Obama lands in Madrid for abbreviated visit to Spain
Obama condemned the shooting of the black males, in Minnesota and Louisiana, then the police shootings, saying Friday from Poland: “There is no possible justification for these kinds of attacks or any violence against law enforcement”.
US President Barack Obama said on Saturday he expected Britain to go through with leaving the European Union after last month’s referendum and was concerned to limit the damage to the British, European and global economies from the move.
Costing about one billion euros ($1.2 billion), the new building will house all the North Atlantic Treaty Organisation administrative apparatus, plus offices for the 28 member nations and the alliance’s partner countries.
“So as tough, as hard, as depressing as the loss of life was this week, we’ve got a foundation to build on”, Obama said. “Americans to a large degree want to make sure that we have a police force that is supported, because they know our police officers do a really tough, unsafe job”.
America is “not as divided as some have suggested”, President Barack Obama said Saturday, after a “painful” week of police shootings of black men across the nation and an ambush on the Dallas Police Department.
Obama said USA history was not repeating itself, and rejected the notion that a 1960s-style mindset had returned. “You have not seen riots, and you have not seen police going after people who are protesting peacefully”.

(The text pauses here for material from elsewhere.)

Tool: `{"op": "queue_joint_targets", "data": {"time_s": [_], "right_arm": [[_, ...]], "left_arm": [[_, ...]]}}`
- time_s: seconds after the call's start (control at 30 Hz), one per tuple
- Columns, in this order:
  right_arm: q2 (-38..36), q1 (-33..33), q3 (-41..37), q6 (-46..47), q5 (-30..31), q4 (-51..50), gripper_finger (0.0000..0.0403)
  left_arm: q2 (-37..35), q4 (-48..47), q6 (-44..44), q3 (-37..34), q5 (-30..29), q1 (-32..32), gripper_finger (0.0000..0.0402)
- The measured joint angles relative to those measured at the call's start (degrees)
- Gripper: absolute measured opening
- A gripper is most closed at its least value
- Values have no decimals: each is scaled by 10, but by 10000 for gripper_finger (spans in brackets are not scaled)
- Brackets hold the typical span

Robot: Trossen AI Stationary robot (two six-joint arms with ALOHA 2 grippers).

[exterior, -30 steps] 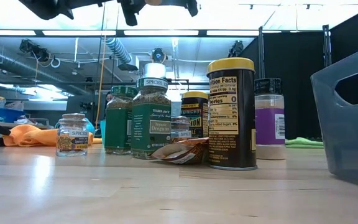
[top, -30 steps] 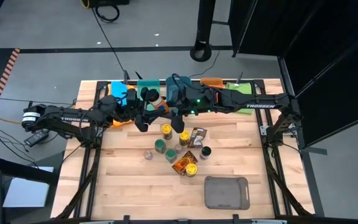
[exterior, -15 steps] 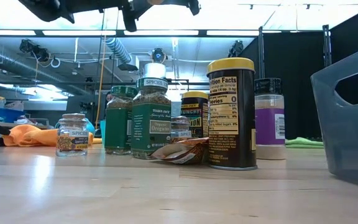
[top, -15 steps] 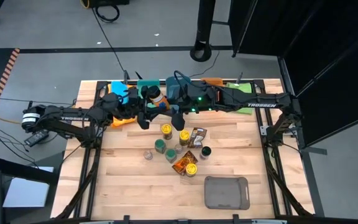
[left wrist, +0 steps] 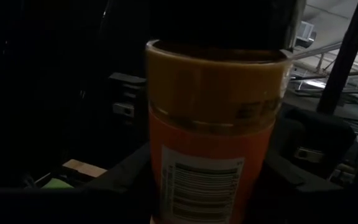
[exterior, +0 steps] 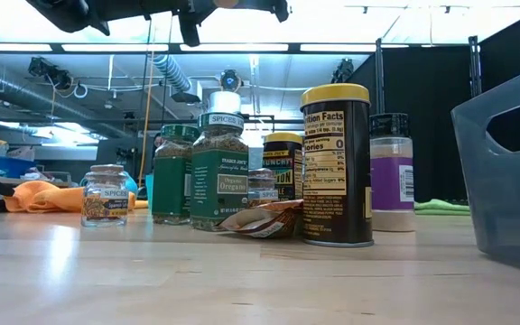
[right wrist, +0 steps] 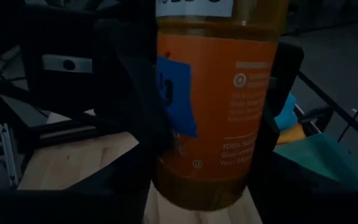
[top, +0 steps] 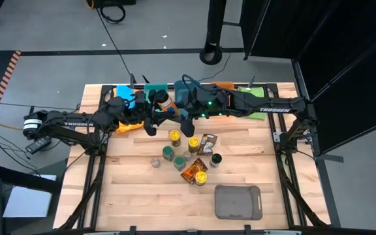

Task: Sort spices by type
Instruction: Put the right black seasoning bottle into the orange transparent bin

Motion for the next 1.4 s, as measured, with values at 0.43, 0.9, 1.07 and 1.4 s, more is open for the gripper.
{"op": "queue_joint_targets", "data": {"time_s": [0.43, 0.9, 1.07, 1.4], "right_arm": [[-63, -29, 0, -39, 12, -42, 278], [-61, -34, 0, -110, -11, 83, 307], [-62, -35, 0, -90, -11, 115, 337], [-41, -35, 0, -27, -20, 122, 366]], "left_arm": [[0, -4, -1, 0, 3, 0, 199], [0, -28, 0, 0, 8, 0, 198], [0, -35, 0, 0, 8, 0, 198], [0, -42, 2, 0, 8, 0, 198]]}}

Obama will head to Spain later Saturday, the last stop on an overseas trip he cut short after the deadly attack that killed five police officers and injured seven others Thursday night. He plans to visit Dallas early next week, and called Texas Gov. Greg Abbott from Air Force One on his way to Spain to offer his condolences on behalf of the American people, the White House said. He said the “empathy and understanding” that Americans have shown in responding to the events of the past few days, including Dallas police officers as they came under attack, had given him hope.
Nonetheless, “the issue of guns” desperately needs to be addressed, Obama said in his hour-long comments, vowing to “keep on talking about guns” until Congress passes anti-gun laws. Authorities identified the shooter as 25-year-old Micah Johnson, an Army veteran who, before he was killed in a standoff, said he wanted to target white officers.
For Obama, it was yet another example of his struggle to balance his symbolic stature as the first African-American president and the realities of a country still struggling with issues of race. “To encourage people to listen to each other”. “And somebody else maybe sits under the shade of the tree that we planted”. Officials said he stressed the importance of finding a solution that could stabilize markets quickly.
“What will never change (is) the unwavering commitment of the United States to the security and defense of Europe, of our transatlantic relationship and the commitment to our common defense”, he said.
And none of these attacks indicate that the US has slipped backwards in progress toward racial unity, he continued.